* TASK PROMPT *
Find the string "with" in the records. Copy each line that has it.
--- RECORDS PROVIDED Enclosed Below ---
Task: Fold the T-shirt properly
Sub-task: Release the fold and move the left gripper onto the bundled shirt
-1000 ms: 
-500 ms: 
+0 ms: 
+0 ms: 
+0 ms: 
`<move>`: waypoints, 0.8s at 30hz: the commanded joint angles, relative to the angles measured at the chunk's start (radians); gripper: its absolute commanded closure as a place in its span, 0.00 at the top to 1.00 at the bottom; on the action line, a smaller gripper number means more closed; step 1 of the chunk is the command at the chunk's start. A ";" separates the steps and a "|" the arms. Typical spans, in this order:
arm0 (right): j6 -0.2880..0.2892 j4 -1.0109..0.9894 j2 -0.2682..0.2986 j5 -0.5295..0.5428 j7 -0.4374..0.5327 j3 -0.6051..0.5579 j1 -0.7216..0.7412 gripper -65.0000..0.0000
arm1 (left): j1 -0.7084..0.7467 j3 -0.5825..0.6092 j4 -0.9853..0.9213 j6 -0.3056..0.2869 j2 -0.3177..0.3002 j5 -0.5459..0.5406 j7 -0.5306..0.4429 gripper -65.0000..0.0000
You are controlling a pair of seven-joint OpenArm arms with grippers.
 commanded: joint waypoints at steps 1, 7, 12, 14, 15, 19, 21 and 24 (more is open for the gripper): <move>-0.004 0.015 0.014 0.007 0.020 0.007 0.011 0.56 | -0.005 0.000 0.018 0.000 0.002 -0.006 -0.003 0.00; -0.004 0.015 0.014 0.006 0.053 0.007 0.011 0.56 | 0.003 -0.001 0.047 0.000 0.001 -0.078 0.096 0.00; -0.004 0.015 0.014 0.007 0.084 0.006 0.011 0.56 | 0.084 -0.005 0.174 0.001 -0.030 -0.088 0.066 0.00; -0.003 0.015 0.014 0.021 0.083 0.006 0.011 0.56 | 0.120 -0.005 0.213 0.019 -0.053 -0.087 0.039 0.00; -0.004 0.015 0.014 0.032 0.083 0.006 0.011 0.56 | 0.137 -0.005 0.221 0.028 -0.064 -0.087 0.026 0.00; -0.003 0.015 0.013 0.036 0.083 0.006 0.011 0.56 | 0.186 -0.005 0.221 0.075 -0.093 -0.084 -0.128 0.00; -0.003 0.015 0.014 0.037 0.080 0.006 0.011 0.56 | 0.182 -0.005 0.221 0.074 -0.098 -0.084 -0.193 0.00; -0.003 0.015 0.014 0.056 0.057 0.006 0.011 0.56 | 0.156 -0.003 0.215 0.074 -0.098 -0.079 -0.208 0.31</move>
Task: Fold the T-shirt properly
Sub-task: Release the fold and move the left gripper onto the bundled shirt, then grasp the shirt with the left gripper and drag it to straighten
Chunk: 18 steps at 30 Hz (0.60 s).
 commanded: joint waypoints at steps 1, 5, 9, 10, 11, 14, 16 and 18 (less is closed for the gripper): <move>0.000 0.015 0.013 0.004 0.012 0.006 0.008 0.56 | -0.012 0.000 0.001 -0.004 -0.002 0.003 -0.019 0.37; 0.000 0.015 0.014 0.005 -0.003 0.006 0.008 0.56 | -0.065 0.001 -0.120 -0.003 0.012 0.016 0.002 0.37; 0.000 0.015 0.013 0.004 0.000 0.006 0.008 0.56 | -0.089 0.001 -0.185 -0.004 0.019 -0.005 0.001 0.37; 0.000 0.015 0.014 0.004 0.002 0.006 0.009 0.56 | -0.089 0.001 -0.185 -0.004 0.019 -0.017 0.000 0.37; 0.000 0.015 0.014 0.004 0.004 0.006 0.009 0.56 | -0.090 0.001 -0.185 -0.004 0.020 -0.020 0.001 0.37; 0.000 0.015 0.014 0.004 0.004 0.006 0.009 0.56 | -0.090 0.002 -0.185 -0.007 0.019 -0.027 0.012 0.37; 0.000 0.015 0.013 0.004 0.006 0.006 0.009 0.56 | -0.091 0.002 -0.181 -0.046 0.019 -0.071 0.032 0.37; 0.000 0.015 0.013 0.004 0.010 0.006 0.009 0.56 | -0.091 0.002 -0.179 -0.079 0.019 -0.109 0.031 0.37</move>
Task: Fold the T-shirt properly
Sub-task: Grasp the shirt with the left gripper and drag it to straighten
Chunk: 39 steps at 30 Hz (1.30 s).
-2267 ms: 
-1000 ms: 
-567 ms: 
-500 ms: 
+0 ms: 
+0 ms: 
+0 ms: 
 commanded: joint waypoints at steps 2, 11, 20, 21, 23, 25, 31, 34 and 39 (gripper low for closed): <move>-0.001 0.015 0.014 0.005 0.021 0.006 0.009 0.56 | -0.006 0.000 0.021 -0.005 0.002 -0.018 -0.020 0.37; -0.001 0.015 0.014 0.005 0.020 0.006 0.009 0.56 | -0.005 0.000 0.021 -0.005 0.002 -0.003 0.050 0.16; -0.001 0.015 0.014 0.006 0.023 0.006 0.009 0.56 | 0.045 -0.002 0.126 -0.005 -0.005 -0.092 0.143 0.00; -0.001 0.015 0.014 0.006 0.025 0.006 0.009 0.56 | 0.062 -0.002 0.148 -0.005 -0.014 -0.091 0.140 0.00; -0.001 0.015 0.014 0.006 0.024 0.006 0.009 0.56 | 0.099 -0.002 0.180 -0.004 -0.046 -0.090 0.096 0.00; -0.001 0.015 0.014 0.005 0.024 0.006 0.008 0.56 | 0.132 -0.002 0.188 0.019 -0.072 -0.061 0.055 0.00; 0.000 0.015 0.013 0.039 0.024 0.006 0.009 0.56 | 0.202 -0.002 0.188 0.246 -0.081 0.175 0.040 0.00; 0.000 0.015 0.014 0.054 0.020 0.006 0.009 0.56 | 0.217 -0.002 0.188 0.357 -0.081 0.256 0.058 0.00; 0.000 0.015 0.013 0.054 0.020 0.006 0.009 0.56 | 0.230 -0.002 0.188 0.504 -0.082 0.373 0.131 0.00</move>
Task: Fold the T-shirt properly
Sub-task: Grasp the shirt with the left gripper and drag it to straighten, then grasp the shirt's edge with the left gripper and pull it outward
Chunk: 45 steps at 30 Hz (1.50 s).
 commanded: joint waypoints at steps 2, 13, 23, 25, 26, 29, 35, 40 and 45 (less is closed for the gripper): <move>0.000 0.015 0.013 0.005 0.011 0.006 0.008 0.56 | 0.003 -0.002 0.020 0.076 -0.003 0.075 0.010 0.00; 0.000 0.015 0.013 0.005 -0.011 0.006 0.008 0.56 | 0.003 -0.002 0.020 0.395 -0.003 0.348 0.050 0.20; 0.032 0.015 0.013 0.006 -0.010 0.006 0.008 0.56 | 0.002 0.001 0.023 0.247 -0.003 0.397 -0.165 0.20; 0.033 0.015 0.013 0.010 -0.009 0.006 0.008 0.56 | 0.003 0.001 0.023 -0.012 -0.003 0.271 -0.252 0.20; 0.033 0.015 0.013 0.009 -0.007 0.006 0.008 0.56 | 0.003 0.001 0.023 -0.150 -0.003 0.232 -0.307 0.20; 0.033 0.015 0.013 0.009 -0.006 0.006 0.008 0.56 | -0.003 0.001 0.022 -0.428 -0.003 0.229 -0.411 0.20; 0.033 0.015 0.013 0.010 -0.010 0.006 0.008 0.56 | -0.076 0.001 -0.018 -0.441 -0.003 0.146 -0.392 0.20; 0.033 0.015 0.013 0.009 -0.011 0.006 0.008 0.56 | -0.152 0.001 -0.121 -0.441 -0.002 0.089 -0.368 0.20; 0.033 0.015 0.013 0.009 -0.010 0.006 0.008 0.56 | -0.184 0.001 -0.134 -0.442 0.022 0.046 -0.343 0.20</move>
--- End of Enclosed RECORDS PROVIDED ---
* ANSWER SECTION *
You are controlling a pair of seven-joint OpenArm arms with grippers.
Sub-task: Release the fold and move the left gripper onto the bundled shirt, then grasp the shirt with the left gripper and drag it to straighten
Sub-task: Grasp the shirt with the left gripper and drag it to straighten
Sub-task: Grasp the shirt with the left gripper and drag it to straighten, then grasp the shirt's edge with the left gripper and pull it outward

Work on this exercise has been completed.